**EXERCISE PROMPT**
Filter the entries down to the lines holding "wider", then copy those lines.

(Collected data entries)
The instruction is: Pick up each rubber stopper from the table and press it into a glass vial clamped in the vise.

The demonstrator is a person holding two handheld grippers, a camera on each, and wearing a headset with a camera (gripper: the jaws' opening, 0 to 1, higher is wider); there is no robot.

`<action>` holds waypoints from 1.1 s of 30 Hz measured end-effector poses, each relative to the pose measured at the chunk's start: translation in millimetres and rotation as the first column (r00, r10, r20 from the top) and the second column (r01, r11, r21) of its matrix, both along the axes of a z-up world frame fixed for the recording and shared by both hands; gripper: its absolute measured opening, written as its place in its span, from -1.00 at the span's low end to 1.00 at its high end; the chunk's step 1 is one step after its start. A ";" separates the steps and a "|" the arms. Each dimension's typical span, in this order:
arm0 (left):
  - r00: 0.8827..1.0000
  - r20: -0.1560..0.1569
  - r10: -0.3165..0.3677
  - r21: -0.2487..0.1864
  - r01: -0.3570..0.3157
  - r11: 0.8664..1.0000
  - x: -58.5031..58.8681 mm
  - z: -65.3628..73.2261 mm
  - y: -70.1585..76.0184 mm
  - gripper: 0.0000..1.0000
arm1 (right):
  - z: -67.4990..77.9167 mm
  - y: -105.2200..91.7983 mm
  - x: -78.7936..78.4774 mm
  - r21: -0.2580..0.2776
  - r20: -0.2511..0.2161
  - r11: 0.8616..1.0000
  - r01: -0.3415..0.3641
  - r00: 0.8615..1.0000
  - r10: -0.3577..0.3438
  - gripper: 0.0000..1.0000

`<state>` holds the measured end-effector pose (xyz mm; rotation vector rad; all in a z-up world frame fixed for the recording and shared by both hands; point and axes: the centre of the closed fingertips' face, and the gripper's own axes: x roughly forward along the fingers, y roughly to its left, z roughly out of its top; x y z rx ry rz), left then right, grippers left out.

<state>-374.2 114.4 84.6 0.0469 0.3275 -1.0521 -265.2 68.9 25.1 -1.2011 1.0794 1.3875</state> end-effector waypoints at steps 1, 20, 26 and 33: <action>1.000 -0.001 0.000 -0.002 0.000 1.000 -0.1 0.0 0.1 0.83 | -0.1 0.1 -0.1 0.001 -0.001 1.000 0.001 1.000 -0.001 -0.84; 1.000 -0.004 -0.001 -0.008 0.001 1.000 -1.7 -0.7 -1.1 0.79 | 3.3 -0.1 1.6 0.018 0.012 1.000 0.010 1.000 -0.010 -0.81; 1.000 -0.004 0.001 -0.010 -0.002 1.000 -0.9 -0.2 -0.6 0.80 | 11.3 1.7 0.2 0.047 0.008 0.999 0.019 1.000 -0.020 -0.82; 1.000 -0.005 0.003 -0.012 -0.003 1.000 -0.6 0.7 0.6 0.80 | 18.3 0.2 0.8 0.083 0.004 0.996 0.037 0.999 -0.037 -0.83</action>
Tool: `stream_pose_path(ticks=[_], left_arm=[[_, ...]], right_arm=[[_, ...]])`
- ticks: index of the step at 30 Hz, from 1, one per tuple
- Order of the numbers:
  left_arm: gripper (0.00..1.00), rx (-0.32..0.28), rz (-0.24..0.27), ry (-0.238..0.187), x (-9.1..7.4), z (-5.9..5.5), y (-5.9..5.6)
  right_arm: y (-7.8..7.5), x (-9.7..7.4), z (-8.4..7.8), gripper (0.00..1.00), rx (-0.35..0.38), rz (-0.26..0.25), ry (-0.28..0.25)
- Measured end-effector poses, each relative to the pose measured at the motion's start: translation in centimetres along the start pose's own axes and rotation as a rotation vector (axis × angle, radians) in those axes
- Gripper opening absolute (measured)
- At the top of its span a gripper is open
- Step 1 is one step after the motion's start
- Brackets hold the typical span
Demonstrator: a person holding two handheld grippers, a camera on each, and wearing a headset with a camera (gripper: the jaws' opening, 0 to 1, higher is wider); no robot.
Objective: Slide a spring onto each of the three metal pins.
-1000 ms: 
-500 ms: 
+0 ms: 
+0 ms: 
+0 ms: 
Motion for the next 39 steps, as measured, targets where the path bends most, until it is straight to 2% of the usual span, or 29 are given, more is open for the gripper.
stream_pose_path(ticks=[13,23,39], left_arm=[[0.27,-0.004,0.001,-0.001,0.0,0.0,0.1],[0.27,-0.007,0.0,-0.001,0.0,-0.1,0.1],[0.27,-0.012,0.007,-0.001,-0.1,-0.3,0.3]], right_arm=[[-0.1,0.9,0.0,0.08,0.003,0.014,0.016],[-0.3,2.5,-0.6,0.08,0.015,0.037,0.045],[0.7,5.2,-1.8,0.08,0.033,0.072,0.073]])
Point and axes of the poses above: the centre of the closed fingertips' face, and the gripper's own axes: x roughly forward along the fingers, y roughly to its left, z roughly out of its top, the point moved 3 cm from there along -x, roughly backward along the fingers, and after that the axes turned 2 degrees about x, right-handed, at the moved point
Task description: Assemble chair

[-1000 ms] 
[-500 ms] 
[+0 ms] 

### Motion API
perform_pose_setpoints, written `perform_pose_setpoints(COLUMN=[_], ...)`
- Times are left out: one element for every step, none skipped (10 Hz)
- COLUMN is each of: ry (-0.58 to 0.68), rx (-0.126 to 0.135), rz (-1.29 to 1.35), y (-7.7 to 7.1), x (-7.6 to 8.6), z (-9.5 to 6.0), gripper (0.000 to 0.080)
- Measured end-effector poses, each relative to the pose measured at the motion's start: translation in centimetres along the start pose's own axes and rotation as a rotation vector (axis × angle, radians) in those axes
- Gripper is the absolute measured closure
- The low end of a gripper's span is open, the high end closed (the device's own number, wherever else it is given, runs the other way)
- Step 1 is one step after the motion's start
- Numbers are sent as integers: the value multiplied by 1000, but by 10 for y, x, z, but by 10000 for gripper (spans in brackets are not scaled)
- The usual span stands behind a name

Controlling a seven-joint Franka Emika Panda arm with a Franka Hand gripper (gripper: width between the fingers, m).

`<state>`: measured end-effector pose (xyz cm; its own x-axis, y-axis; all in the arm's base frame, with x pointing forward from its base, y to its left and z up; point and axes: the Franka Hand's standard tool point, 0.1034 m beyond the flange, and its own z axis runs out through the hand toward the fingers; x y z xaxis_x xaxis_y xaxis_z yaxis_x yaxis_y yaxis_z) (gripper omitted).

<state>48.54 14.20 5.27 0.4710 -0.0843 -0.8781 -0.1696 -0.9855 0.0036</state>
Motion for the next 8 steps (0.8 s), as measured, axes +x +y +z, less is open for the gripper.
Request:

**EXPECTED OUTPUT**
The demonstrator is a person holding two handheld grippers, a camera on each, and wearing a headset with a camera (gripper: the jaws' opening, 0 to 1, higher is wider); there is no robot.
Demonstrator: a person holding two handheld grippers, a camera on each, and wearing a headset with a camera (gripper: the jaws' opening, 0 to 1, higher is wider); no robot.

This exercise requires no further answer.